Central tendency

Central tendency refers to metrics that attempt to describe what is in the middle of your data. The main metrics of central tendency are the mean (also called average), the median, and the mode.

Figure 5.1: Measures of central tendency

Let’s create some dummy data to see what these metrics are intended to show, how to interpret them and when to use them.

set.seed (10)
y <- rnorm(1000) # the function rnorm allows you to create a random set of numbers from a normal distribution

#lets now plot that data using the hist function, you already know how to use:
hist(y, main = "Normal Distribution",breaks = 30)

The arithmetic mean

The arithmetic mean is the average of the numbers. It is easy to calculate: add up all the numbers, then divide by how many numbers there are.

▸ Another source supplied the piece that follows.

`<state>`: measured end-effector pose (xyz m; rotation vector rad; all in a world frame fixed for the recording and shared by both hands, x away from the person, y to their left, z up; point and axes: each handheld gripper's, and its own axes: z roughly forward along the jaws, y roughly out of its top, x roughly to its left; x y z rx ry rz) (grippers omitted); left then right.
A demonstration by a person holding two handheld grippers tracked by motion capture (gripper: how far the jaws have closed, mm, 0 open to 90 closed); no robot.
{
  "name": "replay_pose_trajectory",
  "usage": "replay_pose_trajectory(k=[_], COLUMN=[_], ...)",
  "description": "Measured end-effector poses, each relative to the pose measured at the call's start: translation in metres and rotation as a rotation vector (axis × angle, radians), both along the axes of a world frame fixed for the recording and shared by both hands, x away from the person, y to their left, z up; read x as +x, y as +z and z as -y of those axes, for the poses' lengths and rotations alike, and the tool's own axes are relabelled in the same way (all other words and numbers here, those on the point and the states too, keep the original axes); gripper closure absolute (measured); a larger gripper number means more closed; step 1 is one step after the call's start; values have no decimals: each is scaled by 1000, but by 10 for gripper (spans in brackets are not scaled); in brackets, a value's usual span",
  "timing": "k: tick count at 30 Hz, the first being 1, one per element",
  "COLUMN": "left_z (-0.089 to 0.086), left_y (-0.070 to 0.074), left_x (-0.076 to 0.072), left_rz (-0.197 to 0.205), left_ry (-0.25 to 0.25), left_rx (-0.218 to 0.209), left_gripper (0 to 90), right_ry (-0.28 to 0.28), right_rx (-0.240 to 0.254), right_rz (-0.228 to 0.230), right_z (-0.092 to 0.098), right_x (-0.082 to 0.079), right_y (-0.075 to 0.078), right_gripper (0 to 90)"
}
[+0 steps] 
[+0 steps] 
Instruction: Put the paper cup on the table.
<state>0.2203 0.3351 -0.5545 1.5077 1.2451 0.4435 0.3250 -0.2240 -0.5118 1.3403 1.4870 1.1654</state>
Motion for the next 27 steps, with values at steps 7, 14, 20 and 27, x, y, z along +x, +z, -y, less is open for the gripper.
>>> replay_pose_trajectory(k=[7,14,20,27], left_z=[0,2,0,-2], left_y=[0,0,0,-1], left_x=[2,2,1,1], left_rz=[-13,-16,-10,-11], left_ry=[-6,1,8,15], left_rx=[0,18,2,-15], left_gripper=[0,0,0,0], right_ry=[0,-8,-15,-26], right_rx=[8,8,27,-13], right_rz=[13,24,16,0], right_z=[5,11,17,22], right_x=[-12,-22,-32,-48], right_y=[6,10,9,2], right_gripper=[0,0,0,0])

Mathematically, it is expressed as:

\[\begin{equation} \bar{X} = \frac{\sum_{i=1}^n X_i}{n} \end{equation}\]

The mean of a sample is denoted wit the letter \(\bar{X}\); at times it does not include the horizontal bar above the letter.

The mean of a population is at times denoted with the lowercase letter \(u\), at times it is not cursive. They are both calculated the same way.

The symbol that looks like a pacman, \(\sum_{}\), is call summation. The lower letter \(i\) indicates that the summation starts from the first number (i.e., i=1), and the higher letter n, means the last number. \(Xi\) means each value. In short, the numerator of the equation above says: sum all values starting from the first one until the last one. \(n\) indicates the sample size or total number of values in your database (if it is was the average of a population, you will likely see capital letter \(N\) instead of the lowercase \(n\) ).

Figure 5.2: The stupid mean

In R, the mean is calculated with the function mean.

MEAN=mean (y, na.rm = FALSE)  #here I calculate the mean, and assign it to a variable.
MEAN           #to display the variable, simply type it, and click enter

## [1] 0.01137474

You may have noted that I added ‘na.rm = TRUE’ in the mean function. This command is used as a caution to calculate the mean even if you have empty values. Lets check,

VectorMissingAValue <- c(12,7,3,4.2,18,2,54,-21,8,-5,NA)#here I created a vector of values, incluidng a missing value NA (NA in R stands for Not Available)
mean (VectorMissingAValue)  #If I calculate the mean of a vector with missing values I get

## [1] NA

Now, if you include the command ‘na.rm = TRUE’, that will re-do the calculation excluding any missing value.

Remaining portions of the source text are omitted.